START Extracted records
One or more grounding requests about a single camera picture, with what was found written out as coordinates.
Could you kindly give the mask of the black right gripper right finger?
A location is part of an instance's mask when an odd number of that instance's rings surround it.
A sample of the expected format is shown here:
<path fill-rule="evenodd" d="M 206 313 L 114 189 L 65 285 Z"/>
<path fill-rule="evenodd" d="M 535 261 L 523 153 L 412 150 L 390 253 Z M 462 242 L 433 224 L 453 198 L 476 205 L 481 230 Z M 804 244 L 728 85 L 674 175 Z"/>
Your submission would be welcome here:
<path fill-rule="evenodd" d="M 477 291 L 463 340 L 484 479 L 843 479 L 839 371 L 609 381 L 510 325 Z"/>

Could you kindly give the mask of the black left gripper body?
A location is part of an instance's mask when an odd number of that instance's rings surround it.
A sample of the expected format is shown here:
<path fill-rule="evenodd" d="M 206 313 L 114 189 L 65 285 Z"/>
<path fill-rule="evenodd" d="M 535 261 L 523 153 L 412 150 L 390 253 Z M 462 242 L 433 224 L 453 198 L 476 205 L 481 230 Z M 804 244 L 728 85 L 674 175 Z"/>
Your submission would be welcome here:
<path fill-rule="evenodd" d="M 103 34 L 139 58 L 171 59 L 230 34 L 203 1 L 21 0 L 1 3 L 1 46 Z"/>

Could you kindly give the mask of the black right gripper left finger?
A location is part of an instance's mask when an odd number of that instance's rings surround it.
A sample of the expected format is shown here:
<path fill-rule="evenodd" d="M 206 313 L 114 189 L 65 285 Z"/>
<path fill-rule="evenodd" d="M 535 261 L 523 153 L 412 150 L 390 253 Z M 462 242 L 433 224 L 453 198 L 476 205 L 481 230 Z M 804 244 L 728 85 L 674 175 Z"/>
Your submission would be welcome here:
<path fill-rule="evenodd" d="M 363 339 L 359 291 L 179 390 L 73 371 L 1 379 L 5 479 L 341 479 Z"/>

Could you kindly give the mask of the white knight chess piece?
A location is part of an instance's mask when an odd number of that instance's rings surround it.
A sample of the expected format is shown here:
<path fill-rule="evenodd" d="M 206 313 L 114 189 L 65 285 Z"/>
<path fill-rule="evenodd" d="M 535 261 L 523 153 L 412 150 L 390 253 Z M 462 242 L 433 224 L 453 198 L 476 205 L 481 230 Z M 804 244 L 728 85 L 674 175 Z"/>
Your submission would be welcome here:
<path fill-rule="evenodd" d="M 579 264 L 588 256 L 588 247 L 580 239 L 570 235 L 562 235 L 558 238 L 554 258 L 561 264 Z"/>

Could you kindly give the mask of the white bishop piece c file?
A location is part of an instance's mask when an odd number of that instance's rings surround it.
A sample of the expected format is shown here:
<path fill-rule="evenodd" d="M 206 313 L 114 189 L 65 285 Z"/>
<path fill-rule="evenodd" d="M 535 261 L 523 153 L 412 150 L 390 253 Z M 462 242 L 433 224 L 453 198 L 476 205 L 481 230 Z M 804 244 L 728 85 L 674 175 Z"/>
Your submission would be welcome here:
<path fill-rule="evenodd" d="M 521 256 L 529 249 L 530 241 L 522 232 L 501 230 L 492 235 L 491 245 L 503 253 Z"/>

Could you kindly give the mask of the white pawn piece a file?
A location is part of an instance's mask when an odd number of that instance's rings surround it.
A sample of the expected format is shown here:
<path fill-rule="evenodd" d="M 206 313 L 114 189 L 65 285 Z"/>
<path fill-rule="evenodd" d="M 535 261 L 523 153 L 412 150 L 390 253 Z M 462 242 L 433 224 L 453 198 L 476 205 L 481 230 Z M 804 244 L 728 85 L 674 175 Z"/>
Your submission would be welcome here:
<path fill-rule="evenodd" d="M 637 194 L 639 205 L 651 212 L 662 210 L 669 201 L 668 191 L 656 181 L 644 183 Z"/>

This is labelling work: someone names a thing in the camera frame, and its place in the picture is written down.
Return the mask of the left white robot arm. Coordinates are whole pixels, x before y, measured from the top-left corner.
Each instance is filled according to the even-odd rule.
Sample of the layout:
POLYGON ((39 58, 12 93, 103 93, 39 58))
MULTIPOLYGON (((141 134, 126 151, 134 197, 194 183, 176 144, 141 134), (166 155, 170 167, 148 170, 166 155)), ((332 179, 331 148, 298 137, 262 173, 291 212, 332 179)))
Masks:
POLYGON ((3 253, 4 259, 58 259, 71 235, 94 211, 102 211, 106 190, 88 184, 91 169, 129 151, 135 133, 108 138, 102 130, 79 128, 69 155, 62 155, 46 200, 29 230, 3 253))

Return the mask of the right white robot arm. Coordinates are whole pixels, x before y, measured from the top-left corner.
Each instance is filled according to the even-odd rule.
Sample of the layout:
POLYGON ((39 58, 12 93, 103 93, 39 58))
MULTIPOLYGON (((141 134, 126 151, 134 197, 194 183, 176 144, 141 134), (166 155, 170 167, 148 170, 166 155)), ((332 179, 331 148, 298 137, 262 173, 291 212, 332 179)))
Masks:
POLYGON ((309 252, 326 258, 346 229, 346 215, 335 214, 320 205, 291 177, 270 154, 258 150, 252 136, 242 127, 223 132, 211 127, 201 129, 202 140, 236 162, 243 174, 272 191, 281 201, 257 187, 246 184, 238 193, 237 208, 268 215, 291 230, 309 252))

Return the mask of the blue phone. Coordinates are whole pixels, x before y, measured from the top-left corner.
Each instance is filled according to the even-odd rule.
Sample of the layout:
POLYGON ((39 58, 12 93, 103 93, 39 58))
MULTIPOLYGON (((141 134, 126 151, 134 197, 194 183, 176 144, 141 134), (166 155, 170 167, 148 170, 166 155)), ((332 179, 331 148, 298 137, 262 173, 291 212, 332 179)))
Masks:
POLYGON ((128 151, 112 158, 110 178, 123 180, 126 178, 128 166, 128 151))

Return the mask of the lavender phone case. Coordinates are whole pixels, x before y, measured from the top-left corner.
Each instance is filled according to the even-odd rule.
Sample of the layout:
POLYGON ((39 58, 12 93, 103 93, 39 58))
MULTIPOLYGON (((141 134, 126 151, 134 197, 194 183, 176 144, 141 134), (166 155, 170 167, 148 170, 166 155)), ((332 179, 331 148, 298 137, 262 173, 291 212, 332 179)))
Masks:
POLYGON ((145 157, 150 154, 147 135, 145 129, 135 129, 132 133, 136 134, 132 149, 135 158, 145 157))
END Extracted records
### What you should do
The entries must all be transcribed exactly.

### Output of the task
One or more grounding requests about a single camera picture, with what was found written out as coordinates.
Could you kindly give the mask of the black right gripper right finger?
A location is part of an instance's mask when an odd number of that instance's rings surround it.
A sample of the expected format is shown here:
<path fill-rule="evenodd" d="M 206 313 L 114 189 L 65 285 Z"/>
<path fill-rule="evenodd" d="M 535 261 L 523 153 L 412 150 L 390 253 Z M 462 242 L 433 224 L 453 198 L 476 205 L 481 230 Z M 804 244 L 728 85 L 674 175 Z"/>
Your submission would be welcome here:
<path fill-rule="evenodd" d="M 477 291 L 463 340 L 484 479 L 843 479 L 839 371 L 609 381 L 510 325 Z"/>

Could you kindly give the mask of the black left gripper body?
A location is part of an instance's mask when an odd number of that instance's rings surround it.
A sample of the expected format is shown here:
<path fill-rule="evenodd" d="M 206 313 L 114 189 L 65 285 Z"/>
<path fill-rule="evenodd" d="M 535 261 L 523 153 L 412 150 L 390 253 Z M 462 242 L 433 224 L 453 198 L 476 205 L 481 230 Z M 804 244 L 728 85 L 674 175 Z"/>
Your submission would be welcome here:
<path fill-rule="evenodd" d="M 103 34 L 139 58 L 171 59 L 230 34 L 203 1 L 21 0 L 1 3 L 1 46 Z"/>

Could you kindly give the mask of the black right gripper left finger?
A location is part of an instance's mask when an odd number of that instance's rings surround it.
A sample of the expected format is shown here:
<path fill-rule="evenodd" d="M 206 313 L 114 189 L 65 285 Z"/>
<path fill-rule="evenodd" d="M 535 261 L 523 153 L 412 150 L 390 253 Z M 462 242 L 433 224 L 453 198 L 476 205 L 481 230 Z M 804 244 L 728 85 L 674 175 Z"/>
Your submission would be welcome here:
<path fill-rule="evenodd" d="M 363 339 L 359 291 L 179 390 L 73 371 L 1 379 L 5 479 L 341 479 Z"/>

Could you kindly give the mask of the white knight chess piece?
A location is part of an instance's mask when an odd number of that instance's rings surround it.
A sample of the expected format is shown here:
<path fill-rule="evenodd" d="M 206 313 L 114 189 L 65 285 Z"/>
<path fill-rule="evenodd" d="M 535 261 L 523 153 L 412 150 L 390 253 Z M 462 242 L 433 224 L 453 198 L 476 205 L 481 230 Z M 804 244 L 728 85 L 674 175 Z"/>
Your submission would be welcome here:
<path fill-rule="evenodd" d="M 579 264 L 588 256 L 588 247 L 580 239 L 570 235 L 562 235 L 558 238 L 554 258 L 561 264 Z"/>

Could you kindly give the mask of the white bishop piece c file?
A location is part of an instance's mask when an odd number of that instance's rings surround it.
A sample of the expected format is shown here:
<path fill-rule="evenodd" d="M 206 313 L 114 189 L 65 285 Z"/>
<path fill-rule="evenodd" d="M 535 261 L 523 153 L 412 150 L 390 253 Z M 462 242 L 433 224 L 453 198 L 476 205 L 481 230 Z M 804 244 L 728 85 L 674 175 Z"/>
Your submission would be welcome here:
<path fill-rule="evenodd" d="M 521 256 L 529 249 L 530 241 L 522 232 L 501 230 L 492 235 L 491 245 L 503 253 Z"/>

Could you kindly give the mask of the white pawn piece a file?
A location is part of an instance's mask when an odd number of that instance's rings surround it.
A sample of the expected format is shown here:
<path fill-rule="evenodd" d="M 206 313 L 114 189 L 65 285 Z"/>
<path fill-rule="evenodd" d="M 535 261 L 523 153 L 412 150 L 390 253 Z M 462 242 L 433 224 L 453 198 L 476 205 L 481 230 Z M 804 244 L 728 85 L 674 175 Z"/>
Your submission would be welcome here:
<path fill-rule="evenodd" d="M 637 194 L 639 205 L 651 212 L 662 210 L 669 201 L 668 191 L 656 181 L 644 183 Z"/>

This is labelling work: someone names a thing in the camera frame, and its place in the picture is written down.
Return the mask of the left white robot arm. Coordinates are whole pixels, x before y, measured from the top-left corner.
Each instance is filled according to the even-odd rule.
Sample of the layout:
POLYGON ((39 58, 12 93, 103 93, 39 58))
MULTIPOLYGON (((141 134, 126 151, 134 197, 194 183, 176 144, 141 134), (166 155, 170 167, 148 170, 166 155)), ((332 179, 331 148, 298 137, 262 173, 291 212, 332 179)))
Masks:
POLYGON ((3 253, 4 259, 58 259, 71 235, 94 211, 102 211, 106 190, 88 184, 91 169, 129 151, 135 133, 108 138, 102 130, 79 128, 69 155, 62 155, 46 200, 29 230, 3 253))

Return the mask of the right white robot arm. Coordinates are whole pixels, x before y, measured from the top-left corner.
Each instance is filled according to the even-odd rule.
Sample of the layout:
POLYGON ((39 58, 12 93, 103 93, 39 58))
MULTIPOLYGON (((141 134, 126 151, 134 197, 194 183, 176 144, 141 134), (166 155, 170 167, 148 170, 166 155)), ((332 179, 331 148, 298 137, 262 173, 291 212, 332 179)))
Masks:
POLYGON ((309 252, 326 258, 346 229, 346 215, 335 214, 320 205, 291 177, 270 154, 258 150, 252 136, 242 127, 223 132, 211 127, 201 129, 202 140, 236 162, 243 174, 272 191, 281 201, 257 187, 246 184, 238 193, 237 208, 268 215, 291 230, 309 252))

Return the mask of the blue phone. Coordinates are whole pixels, x before y, measured from the top-left corner.
Each instance is filled according to the even-odd rule.
Sample of the layout:
POLYGON ((39 58, 12 93, 103 93, 39 58))
MULTIPOLYGON (((141 134, 126 151, 134 197, 194 183, 176 144, 141 134), (166 155, 170 167, 148 170, 166 155)), ((332 179, 331 148, 298 137, 262 173, 291 212, 332 179)))
Masks:
POLYGON ((128 151, 112 158, 110 178, 123 180, 126 178, 128 166, 128 151))

Return the mask of the lavender phone case. Coordinates are whole pixels, x before y, measured from the top-left corner.
Each instance is filled according to the even-odd rule.
Sample of the layout:
POLYGON ((39 58, 12 93, 103 93, 39 58))
MULTIPOLYGON (((141 134, 126 151, 134 197, 194 183, 176 144, 141 134), (166 155, 170 167, 148 170, 166 155)), ((332 179, 331 148, 298 137, 262 173, 291 212, 332 179)))
Masks:
POLYGON ((145 157, 150 154, 147 135, 145 129, 135 129, 132 133, 136 134, 132 149, 135 158, 145 157))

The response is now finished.